__BRIEF__. Output exactly, and only, the lines below from the one with "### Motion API" down to the one with "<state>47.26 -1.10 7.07". Include both end lines and no pictures.

__RECORDED DATA__.
----
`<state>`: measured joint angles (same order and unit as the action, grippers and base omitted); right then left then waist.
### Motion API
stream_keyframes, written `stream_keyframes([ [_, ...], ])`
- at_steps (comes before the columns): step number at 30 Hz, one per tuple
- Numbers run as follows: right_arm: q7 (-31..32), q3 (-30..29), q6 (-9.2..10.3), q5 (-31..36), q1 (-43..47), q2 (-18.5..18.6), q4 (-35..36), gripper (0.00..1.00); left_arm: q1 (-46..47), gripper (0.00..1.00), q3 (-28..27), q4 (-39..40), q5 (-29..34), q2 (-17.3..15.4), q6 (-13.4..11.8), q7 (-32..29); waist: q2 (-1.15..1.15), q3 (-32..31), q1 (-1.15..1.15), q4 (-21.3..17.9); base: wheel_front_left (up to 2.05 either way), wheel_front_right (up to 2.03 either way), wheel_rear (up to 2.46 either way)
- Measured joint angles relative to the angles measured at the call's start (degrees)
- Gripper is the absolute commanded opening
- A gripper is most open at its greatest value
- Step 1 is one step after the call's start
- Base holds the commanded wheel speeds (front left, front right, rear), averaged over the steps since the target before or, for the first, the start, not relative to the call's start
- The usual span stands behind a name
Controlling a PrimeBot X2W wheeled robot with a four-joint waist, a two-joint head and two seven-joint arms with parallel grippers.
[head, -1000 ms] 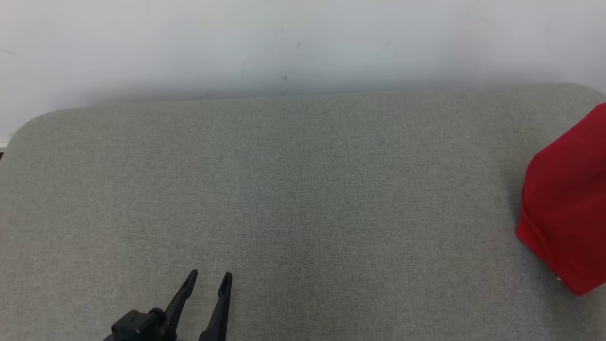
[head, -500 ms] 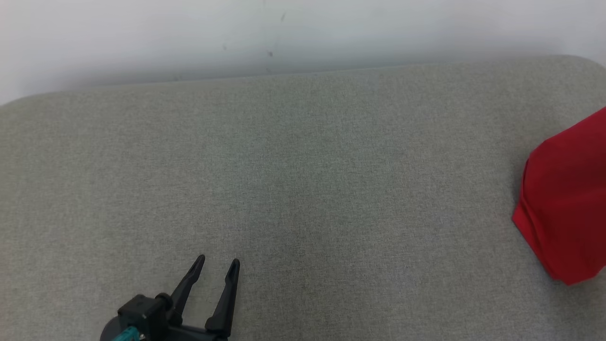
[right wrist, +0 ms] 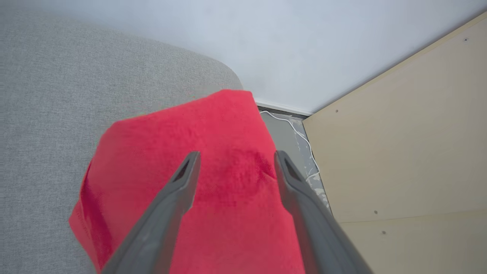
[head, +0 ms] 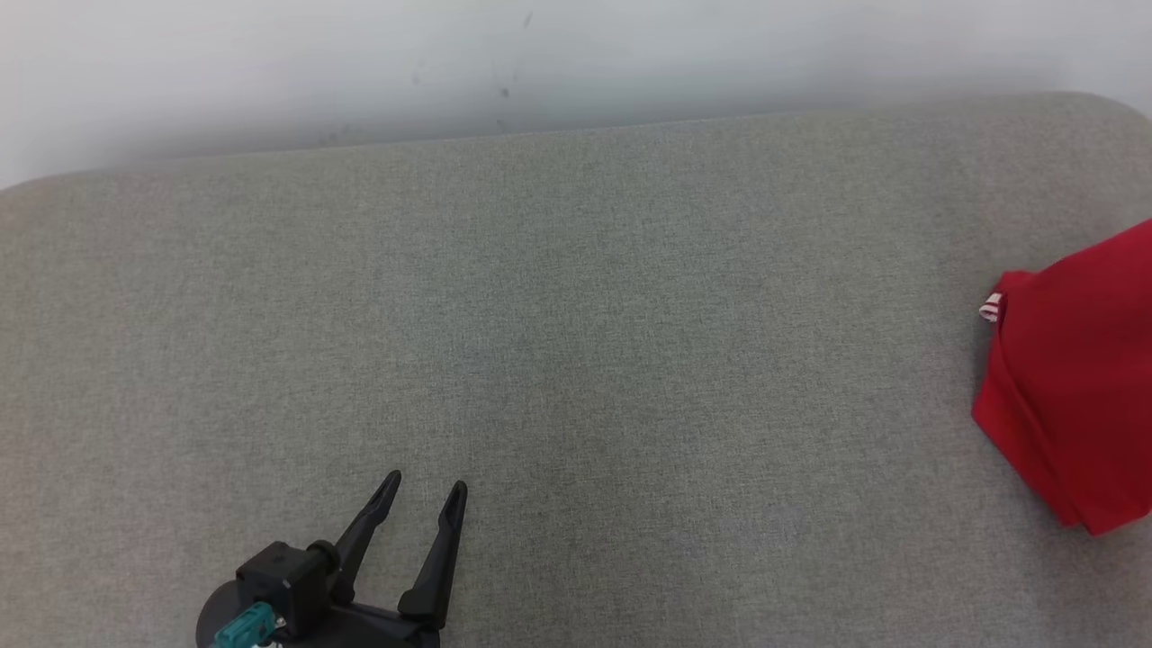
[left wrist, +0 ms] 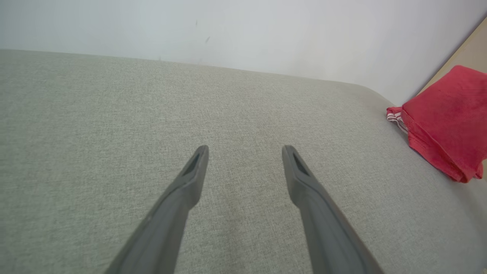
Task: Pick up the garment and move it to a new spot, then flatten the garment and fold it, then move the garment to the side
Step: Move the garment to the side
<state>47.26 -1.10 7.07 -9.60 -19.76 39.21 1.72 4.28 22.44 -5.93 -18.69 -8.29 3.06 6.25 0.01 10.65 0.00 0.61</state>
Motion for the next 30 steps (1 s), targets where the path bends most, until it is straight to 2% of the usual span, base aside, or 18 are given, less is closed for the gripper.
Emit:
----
__REPLY__.
### Motion API
stream_keyframes, written `stream_keyframes([ [_, ...], ])`
- at_steps (comes before the columns): step number at 30 Hz, one per tuple
- Numbers run as follows: right_arm: q7 (-31..32), q3 (-30..29), q6 (-9.2..10.3), q5 (-31..36), q1 (-43..47), q2 (-18.5..18.6), q4 (-35..36), gripper (0.00..1.00); left_arm: q1 (-46..47), gripper (0.00..1.00), q3 (-28..27), q4 (-39..40), q5 (-29..34), q2 (-17.3..15.4), q6 (-13.4..11.8), q7 (-32..29); waist: q2 (-1.15..1.15), q3 (-32..31), q1 (-1.15..1.15), q4 (-21.3..17.9); base: wheel_front_left (up to 2.05 either way), wheel_front_right (up to 2.03 either way), wheel_rear (up to 2.46 either way)
- Measured joint angles relative to the angles measured at the call's start (degrees)
- Gripper is the absolute commanded opening
- A gripper is most open at its greatest value
- Step 1 is one step after the call's start
- Base holds the commanded wheel speeds (front left, front right, rear), averaged over the steps since the target before or, for the first, the start, not relative to the call's start
- The usual span stands behind a name
Controlling a PrimeBot X2W wheeled robot with a four-joint waist, a two-joint head and two seven-joint arms with parallel grippers.
[head, -1000 ms] 
[head, -500 ms] 
[right wrist, +0 ms] 
[head, +0 ms] 
[left wrist, +0 ms] 
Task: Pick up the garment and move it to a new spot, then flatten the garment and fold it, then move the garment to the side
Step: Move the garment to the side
<state>47.26 -1.10 7.07 -9.60 -19.76 39.21 1.72 4.28 22.44 -5.93 -18.69 -8.29 3.06 6.25 0.01 10.65 0.00 0.61</state>

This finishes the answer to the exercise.